Todo empezó con un costurero que le dejaron los Reyes en casa de la abuela Paca. Abrir aquel canastillo de mimbre, con sus hilos de colores, fue para Amelia el descubrimiento de un mundo de fantásticas posibilidades. Algo tuvo que ver su primo “Luisi”, compañero inseparable de juegos. Ambos compartían idéntica pasión por las muñecas y Amelia cosía primorosas ropitas con cualquier trapo que caía en sus manos. Luisi le dejaba hacer sin poder apartar la vista. De vez en cuando intercambiaban miradas de complicidad. Llegó un momento en que se olvidaron de las muñecas. Extenuadas y maltrechas quedaron en el armario del desván. Allí encontraron ropas viejas para seguir con sus juegos. Luisi siempre accedía gustoso ante la desbordante creatividad de Amelia.

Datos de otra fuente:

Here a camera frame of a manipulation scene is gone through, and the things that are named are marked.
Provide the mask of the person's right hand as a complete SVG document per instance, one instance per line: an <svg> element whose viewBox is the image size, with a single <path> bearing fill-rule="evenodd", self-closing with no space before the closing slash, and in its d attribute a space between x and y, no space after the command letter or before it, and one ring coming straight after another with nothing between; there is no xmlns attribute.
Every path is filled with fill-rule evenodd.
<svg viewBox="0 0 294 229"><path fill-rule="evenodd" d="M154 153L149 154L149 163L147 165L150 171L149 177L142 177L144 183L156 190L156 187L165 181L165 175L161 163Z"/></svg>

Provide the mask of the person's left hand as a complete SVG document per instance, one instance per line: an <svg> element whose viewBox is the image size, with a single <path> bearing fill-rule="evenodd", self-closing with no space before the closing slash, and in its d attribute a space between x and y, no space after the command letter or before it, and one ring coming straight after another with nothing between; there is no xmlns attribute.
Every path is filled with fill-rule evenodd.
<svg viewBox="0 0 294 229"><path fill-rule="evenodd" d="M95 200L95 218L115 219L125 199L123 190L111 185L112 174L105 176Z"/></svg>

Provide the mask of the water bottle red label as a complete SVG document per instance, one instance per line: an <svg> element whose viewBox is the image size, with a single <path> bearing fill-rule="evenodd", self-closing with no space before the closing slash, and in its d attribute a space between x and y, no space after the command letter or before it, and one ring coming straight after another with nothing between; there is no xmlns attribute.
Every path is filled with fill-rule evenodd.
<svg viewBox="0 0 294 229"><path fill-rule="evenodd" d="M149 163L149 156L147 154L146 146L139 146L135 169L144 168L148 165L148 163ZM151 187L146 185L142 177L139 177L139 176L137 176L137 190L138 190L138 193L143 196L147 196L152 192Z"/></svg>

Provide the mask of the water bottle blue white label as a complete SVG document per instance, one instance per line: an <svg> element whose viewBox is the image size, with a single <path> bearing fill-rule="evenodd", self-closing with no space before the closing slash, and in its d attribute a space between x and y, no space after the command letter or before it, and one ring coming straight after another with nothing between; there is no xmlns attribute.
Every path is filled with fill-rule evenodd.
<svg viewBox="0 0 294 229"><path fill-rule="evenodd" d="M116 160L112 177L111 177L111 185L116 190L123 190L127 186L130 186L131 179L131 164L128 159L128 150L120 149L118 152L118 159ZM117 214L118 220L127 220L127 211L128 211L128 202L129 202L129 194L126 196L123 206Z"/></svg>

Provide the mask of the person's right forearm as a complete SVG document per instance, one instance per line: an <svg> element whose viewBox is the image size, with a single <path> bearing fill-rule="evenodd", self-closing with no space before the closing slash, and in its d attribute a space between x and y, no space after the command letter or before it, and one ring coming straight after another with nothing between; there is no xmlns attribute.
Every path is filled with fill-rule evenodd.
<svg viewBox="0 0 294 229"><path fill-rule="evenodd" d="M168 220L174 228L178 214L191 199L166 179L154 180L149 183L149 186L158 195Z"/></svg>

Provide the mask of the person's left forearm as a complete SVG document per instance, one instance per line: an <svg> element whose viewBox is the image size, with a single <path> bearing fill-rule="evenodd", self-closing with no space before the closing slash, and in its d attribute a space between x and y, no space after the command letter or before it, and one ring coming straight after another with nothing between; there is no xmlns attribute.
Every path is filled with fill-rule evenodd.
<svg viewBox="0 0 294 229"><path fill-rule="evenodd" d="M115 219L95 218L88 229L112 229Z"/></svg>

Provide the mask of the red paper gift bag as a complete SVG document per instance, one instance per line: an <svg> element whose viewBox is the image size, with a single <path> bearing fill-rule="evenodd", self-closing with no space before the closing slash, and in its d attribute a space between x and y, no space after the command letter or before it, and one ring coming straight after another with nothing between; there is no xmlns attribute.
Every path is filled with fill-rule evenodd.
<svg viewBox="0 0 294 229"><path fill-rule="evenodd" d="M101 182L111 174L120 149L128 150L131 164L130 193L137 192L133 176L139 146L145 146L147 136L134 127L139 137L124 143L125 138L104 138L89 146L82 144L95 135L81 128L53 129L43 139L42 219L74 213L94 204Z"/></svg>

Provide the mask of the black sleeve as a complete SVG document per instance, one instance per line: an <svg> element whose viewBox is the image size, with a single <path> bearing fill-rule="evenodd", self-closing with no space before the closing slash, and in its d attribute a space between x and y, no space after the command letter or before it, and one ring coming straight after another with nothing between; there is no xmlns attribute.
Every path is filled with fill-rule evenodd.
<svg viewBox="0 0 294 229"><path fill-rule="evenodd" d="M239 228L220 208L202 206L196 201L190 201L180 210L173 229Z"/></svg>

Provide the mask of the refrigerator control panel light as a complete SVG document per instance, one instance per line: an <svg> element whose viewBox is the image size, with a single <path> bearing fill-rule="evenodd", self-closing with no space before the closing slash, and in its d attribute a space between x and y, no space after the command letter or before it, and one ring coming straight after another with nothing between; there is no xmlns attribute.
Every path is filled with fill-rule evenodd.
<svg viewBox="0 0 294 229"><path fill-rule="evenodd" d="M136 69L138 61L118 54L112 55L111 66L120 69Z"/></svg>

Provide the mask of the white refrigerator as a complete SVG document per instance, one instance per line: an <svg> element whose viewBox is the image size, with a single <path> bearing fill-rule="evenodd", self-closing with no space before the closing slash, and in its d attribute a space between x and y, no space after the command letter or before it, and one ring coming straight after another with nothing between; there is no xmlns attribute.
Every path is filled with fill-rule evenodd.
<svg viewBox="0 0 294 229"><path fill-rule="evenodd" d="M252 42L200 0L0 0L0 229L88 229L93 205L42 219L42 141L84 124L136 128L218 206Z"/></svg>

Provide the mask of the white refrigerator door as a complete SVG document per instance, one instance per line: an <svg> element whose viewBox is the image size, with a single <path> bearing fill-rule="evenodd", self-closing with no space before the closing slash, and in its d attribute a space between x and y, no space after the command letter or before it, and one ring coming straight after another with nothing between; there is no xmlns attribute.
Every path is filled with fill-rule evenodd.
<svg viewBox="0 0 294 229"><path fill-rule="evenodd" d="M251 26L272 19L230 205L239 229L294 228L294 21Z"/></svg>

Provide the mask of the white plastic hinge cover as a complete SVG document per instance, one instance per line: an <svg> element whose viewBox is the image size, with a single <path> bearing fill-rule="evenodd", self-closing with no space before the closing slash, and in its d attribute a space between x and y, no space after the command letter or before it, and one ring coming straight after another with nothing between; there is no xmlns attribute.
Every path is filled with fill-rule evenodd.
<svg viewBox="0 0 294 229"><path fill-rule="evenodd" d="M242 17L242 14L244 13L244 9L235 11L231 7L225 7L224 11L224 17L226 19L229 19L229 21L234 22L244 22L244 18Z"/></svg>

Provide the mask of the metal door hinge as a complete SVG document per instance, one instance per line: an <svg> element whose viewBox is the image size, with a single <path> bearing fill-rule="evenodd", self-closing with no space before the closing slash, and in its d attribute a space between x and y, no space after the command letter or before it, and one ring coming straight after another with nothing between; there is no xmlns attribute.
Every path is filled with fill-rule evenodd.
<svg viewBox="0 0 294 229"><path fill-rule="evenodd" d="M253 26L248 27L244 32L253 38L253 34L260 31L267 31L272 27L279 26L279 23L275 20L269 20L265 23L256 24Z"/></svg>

Dicen que el tiempo pone a cada uno en su sitio. Amelia llegó hasta lo más alto de las pasarelas. Luisi nunca tuvo claro cuál era su lugar y volvió a la casa vieja. Allá estaba el armario. Se acercó con un nudo en la garganta. Adentro encontró una cuerda. Le pareció algo tan obvio que se acordó de Amelia. Siempre tiraba de la cuerda para encontrar cordura.